# [What to do]
Show all lines of the listing that contain the word "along".

_ _ _ _

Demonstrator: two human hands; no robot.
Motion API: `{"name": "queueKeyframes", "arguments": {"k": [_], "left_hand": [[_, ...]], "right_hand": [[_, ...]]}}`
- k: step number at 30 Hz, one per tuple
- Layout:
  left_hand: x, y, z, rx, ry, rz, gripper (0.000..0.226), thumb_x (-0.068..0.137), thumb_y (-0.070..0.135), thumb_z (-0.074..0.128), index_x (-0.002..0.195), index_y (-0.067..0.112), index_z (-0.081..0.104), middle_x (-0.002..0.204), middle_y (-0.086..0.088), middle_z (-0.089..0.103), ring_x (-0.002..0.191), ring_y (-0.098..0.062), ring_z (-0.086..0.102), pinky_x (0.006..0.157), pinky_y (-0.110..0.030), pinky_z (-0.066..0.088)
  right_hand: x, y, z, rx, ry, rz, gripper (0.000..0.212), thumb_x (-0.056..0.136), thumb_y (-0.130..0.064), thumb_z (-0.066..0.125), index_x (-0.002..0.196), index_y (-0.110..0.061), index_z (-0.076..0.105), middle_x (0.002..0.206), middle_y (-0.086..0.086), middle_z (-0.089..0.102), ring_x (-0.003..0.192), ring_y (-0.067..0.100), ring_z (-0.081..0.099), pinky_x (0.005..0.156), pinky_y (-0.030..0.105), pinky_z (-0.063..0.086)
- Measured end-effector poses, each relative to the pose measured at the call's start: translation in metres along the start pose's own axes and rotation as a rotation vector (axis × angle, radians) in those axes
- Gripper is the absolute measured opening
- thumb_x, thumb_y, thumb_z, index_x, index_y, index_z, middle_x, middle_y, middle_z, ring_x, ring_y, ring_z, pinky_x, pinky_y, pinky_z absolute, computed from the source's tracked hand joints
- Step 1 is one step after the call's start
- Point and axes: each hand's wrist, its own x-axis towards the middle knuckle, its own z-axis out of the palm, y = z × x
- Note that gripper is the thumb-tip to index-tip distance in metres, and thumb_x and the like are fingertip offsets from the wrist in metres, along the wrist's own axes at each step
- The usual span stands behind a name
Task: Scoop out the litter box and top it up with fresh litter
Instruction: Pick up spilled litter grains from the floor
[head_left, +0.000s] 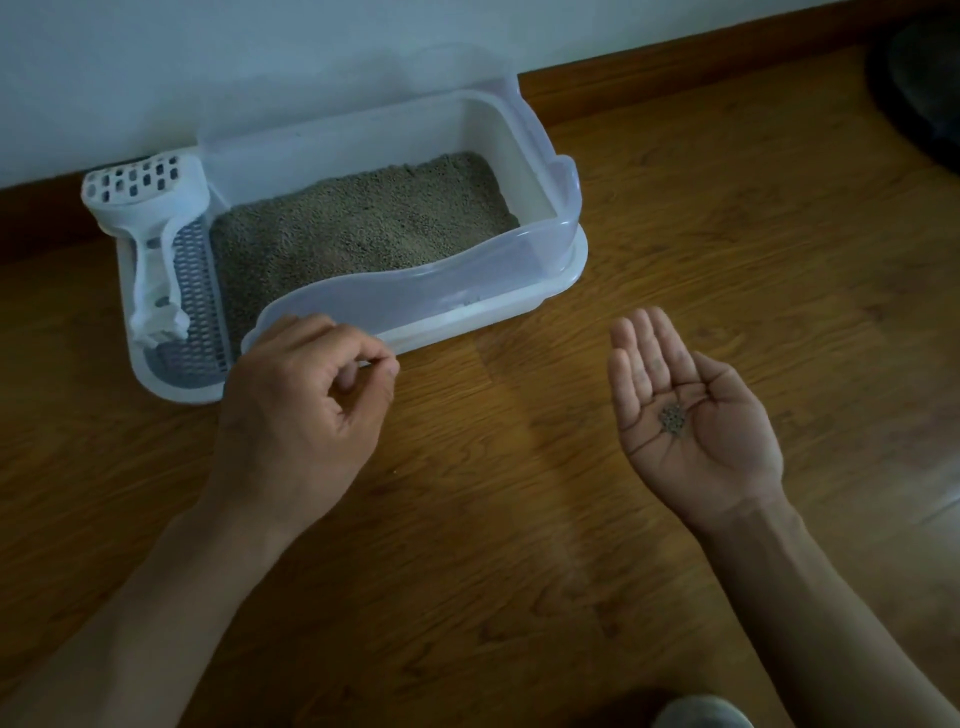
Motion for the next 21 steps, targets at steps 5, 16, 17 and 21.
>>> {"name": "queueKeyframes", "arguments": {"k": [5, 16, 17, 21], "left_hand": [[-0.02, -0.017, 0.004, 0.028, -0.125, -0.118, 0.001, 0.085, 0.015, 0.072, 0.084, 0.015, 0.071, 0.066, 0.007, 0.05, 0.066, -0.015, 0.051, 0.058, -0.041, 0.049], [-0.082, -0.056, 0.05, 0.003, -0.31, -0.369, 0.009, 0.084, 0.019, 0.076, 0.09, 0.024, 0.072, 0.075, 0.016, 0.05, 0.074, -0.004, 0.05, 0.064, -0.024, 0.046], [-0.084, -0.057, 0.053, 0.005, -0.312, -0.362, 0.01, 0.083, 0.019, 0.076, 0.091, 0.023, 0.073, 0.075, 0.017, 0.05, 0.074, -0.004, 0.05, 0.065, -0.022, 0.045], [-0.083, -0.059, 0.06, 0.01, -0.303, -0.303, 0.015, 0.081, 0.022, 0.079, 0.095, 0.021, 0.074, 0.075, 0.016, 0.048, 0.076, -0.007, 0.049, 0.065, -0.023, 0.044]], "right_hand": [[-0.003, 0.007, -0.005, -0.033, 0.027, 0.061, 0.048, 0.097, -0.024, 0.034, 0.099, -0.005, 0.078, 0.11, 0.008, 0.073, 0.103, 0.021, 0.071, 0.077, 0.034, 0.06], [0.002, 0.052, -0.003, -0.065, 0.089, 0.169, 0.052, 0.1, -0.025, 0.031, 0.097, -0.004, 0.078, 0.112, 0.01, 0.073, 0.102, 0.022, 0.071, 0.074, 0.034, 0.061], [0.003, 0.055, -0.003, -0.071, 0.091, 0.17, 0.052, 0.1, -0.025, 0.031, 0.096, -0.004, 0.078, 0.112, 0.01, 0.073, 0.102, 0.021, 0.071, 0.074, 0.034, 0.061], [0.004, 0.065, -0.003, -0.085, 0.102, 0.176, 0.047, 0.095, -0.024, 0.035, 0.098, -0.005, 0.078, 0.113, 0.009, 0.073, 0.102, 0.021, 0.071, 0.072, 0.034, 0.061]]}}
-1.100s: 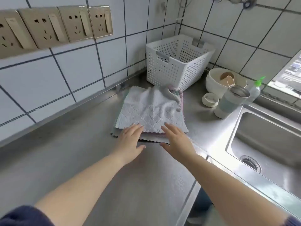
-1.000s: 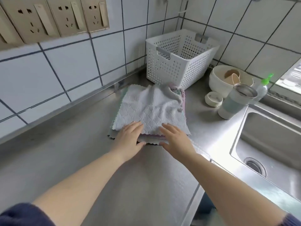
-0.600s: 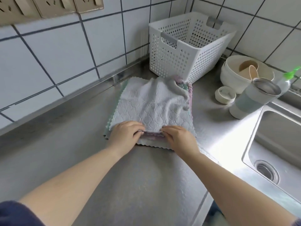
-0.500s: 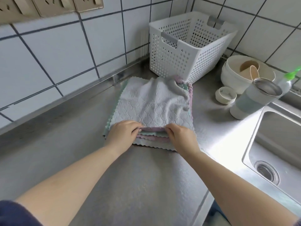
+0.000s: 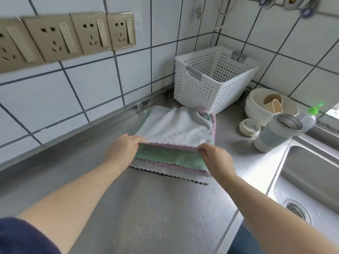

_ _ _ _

# [Result]
- Measured end-effector poses, each relative to the pose measured at the call's start: translation in metres along the start pose's own axes and rotation as a rotation vector (axis × angle, radians) in those axes
- Note that gripper is the thumb-tip to index-tip distance in metres, and thumb_x and the like are fingertip offsets from the wrist in metres, along the wrist's own axes at each step

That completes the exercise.